Former Justice Jay Mitchell Announces Run for Alabama AG (Alabama Reflector)
Jay Mitchell, a Republican who served on the Alabama Supreme Court from 2019 until his resignation in May, is campaigning for Alabama attorney general.
He is running for the office that is being left vacant by Attorney General Steve Marshall, who has announced he is running for the U.S. Senate seat being vacated by Tommy Tuberville, who is running for governor.
Mitchell in his campaign launch video describes himself as a “law and order conservative with the guts to protect our constitution.”
Mitchell is the justice who wrote the majority opinion ruling that paused in-vitro fertilization in Alabama last year, finding that Alabama law had no exceptions for frozen embryos in its laws protecting unborn children.
Ivey Taps Cynthia Almond to Lead Public Service Commission (Alabama Daily News)

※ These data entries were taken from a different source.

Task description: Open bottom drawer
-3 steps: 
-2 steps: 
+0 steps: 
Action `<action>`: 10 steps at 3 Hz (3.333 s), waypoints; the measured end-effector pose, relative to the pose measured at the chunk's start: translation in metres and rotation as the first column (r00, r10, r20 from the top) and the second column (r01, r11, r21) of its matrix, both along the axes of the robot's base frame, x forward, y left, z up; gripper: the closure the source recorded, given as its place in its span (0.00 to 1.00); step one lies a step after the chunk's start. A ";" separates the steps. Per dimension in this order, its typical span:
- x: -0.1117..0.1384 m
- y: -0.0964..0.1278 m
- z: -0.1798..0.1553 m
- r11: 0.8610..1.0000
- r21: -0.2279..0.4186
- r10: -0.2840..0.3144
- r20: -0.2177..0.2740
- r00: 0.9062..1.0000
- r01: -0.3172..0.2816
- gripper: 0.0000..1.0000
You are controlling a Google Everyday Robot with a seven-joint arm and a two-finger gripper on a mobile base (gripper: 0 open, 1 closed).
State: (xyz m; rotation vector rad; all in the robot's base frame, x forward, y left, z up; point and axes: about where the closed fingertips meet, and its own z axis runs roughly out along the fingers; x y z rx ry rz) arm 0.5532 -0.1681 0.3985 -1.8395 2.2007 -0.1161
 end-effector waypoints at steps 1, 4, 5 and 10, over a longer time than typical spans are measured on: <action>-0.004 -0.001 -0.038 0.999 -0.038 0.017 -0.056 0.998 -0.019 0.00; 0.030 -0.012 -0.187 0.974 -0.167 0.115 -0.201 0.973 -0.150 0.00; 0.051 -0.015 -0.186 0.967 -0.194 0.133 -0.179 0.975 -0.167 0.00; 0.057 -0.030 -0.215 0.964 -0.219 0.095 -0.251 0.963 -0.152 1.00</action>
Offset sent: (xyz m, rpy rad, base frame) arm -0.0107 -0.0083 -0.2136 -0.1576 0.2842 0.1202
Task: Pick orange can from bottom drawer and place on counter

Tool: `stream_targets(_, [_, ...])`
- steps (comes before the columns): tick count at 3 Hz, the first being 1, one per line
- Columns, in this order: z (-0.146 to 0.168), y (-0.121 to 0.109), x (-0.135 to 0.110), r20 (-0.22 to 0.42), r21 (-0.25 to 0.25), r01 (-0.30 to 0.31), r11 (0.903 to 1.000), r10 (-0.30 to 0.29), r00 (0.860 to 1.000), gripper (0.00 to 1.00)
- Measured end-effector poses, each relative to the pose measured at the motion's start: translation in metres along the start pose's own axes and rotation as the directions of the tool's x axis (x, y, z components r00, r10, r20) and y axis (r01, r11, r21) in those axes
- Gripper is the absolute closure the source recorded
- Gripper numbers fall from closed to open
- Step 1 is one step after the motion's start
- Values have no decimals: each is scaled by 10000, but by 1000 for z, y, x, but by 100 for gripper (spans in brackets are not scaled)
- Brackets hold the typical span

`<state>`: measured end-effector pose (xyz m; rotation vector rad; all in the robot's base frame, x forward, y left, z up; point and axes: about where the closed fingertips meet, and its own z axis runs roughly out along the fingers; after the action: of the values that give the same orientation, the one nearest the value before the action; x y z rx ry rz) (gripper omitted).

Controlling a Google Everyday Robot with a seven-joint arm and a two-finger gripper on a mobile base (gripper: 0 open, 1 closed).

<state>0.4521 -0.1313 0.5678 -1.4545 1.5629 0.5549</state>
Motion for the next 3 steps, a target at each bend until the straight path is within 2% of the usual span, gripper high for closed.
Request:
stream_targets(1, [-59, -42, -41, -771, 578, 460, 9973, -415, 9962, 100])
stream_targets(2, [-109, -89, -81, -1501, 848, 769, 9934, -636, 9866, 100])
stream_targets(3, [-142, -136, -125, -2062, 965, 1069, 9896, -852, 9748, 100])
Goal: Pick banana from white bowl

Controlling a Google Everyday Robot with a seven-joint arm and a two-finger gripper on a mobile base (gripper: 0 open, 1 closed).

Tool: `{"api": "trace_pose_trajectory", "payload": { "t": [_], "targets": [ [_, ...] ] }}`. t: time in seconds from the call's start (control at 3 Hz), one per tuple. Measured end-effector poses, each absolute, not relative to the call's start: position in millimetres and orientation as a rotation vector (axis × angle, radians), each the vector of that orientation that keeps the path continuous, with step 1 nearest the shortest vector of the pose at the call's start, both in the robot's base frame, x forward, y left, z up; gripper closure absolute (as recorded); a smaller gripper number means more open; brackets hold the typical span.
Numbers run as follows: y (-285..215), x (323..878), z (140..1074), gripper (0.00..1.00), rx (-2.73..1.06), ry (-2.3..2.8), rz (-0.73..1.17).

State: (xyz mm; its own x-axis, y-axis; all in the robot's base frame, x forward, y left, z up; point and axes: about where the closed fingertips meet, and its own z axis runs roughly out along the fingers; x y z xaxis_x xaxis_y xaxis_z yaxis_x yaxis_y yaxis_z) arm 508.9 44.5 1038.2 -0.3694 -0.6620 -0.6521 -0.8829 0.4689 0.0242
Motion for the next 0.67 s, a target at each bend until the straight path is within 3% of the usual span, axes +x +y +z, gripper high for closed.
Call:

State Rep. Cynthia Lee Almond, R-Tuscaloosa, will be taking the lead spot on the three-member commission that regulates Alabama’s utilities after Twinkle Cavanaugh stepped down to join the Trump administration as the state director for rural development for the U.S. Department of Agriculture.
Almond is a lawyer and owner of a title company as well as representing House District 63 since 2021. Her legal experience is in estate planning, probate, business law and real estate. Almond will resign from the Legislature on June 15 and join the PSC the next day.
2025 Pride Month: Inside Birmingham’s Underground LGBTQ+ Ballroom Extravaganza (Birmingham Times)
Get a peek inside the world of Ballroom – a Black and Latino underground LGBTQ+ subculture of support and balls – through the At the Code Red Ribbon KiKi Ball held recently in Birmingham.
Judge Ends Legal Chaos That Locked Two Alabama Mayors in Bitter Feud (AL.com)
A Jefferson County Circuit Court judge has settled a months-long feud between the mayor of Lipscomb and the town’s City Council over who has the authority to hire a city attorney for Lipscomb – and it’s the mayor.
The judge ruled that the city’s longtime attorney can stay in that job until at least the fall. He set a hearing for Sept. 3 – after the municipal election – to hear more arguments in the case.
Birmingham Water Works Investigation Finds Employees Stole, Resold Copper From Warehouse (WBRC)
Birmingham Police are investigating the theft of copper from the Birmingham Water Works that could have been valued close to $2 million. Management at the BWW began investigating allegations of theft by a group of its employees and then referred the case to the Birmingham Police.